____ EXERCISE DATA

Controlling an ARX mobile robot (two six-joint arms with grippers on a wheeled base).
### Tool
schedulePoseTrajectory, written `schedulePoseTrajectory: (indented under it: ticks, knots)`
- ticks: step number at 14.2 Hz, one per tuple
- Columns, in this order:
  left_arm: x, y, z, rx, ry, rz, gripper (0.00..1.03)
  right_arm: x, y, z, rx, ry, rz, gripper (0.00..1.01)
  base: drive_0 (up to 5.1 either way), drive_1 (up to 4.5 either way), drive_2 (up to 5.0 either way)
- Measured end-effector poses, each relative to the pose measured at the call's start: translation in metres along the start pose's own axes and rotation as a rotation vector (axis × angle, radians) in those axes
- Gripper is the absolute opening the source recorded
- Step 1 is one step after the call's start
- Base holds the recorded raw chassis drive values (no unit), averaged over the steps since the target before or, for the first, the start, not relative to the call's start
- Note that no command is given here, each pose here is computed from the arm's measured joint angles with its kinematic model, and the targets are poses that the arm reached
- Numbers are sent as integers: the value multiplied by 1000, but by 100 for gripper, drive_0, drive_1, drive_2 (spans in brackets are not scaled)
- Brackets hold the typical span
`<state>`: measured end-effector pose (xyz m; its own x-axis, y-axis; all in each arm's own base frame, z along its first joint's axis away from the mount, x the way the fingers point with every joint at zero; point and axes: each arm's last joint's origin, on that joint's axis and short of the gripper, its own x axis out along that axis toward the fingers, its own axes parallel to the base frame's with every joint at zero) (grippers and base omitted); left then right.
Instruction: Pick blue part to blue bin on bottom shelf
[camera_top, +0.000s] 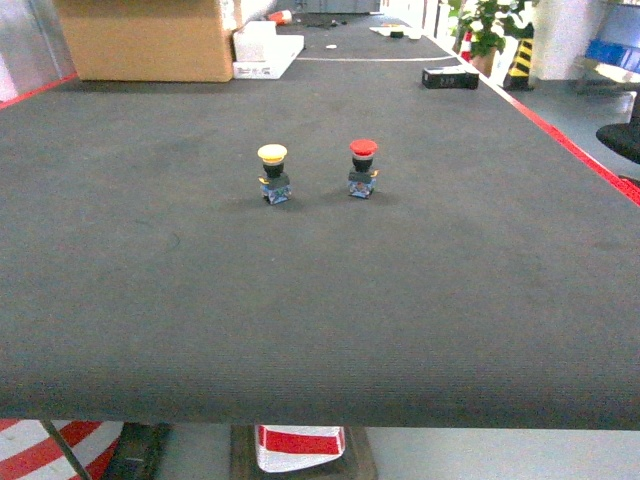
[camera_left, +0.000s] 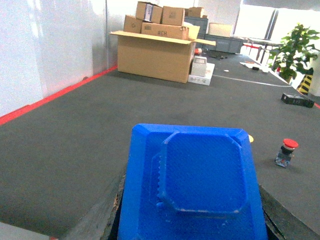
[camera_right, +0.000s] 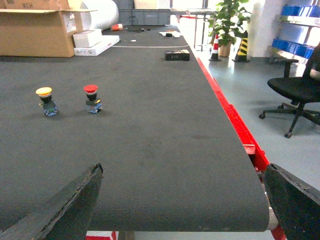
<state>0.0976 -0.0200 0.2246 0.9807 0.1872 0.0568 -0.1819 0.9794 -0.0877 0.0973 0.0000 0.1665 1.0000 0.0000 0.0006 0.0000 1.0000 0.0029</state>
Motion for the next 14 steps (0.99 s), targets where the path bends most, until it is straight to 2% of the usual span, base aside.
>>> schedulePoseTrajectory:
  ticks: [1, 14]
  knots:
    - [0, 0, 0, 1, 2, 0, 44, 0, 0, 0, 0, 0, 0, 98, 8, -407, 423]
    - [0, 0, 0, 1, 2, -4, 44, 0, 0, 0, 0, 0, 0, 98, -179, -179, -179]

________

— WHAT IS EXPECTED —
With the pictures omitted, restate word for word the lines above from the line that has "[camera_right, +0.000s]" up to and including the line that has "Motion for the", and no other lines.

— RESPONSE BELOW —
[camera_right, +0.000s] 
<state>0.0976 -0.0200 0.2246 0.9807 0.1872 0.0568 -0.1819 0.9794 -0.0877 0.0973 0.0000 0.1665 1.0000 0.0000 0.0006 0.0000 1.0000 0.0029</state>
Motion for the next 14 steps (0.99 s), targets where the path bends most, until it is straight to 2% of the usual span, base aside.

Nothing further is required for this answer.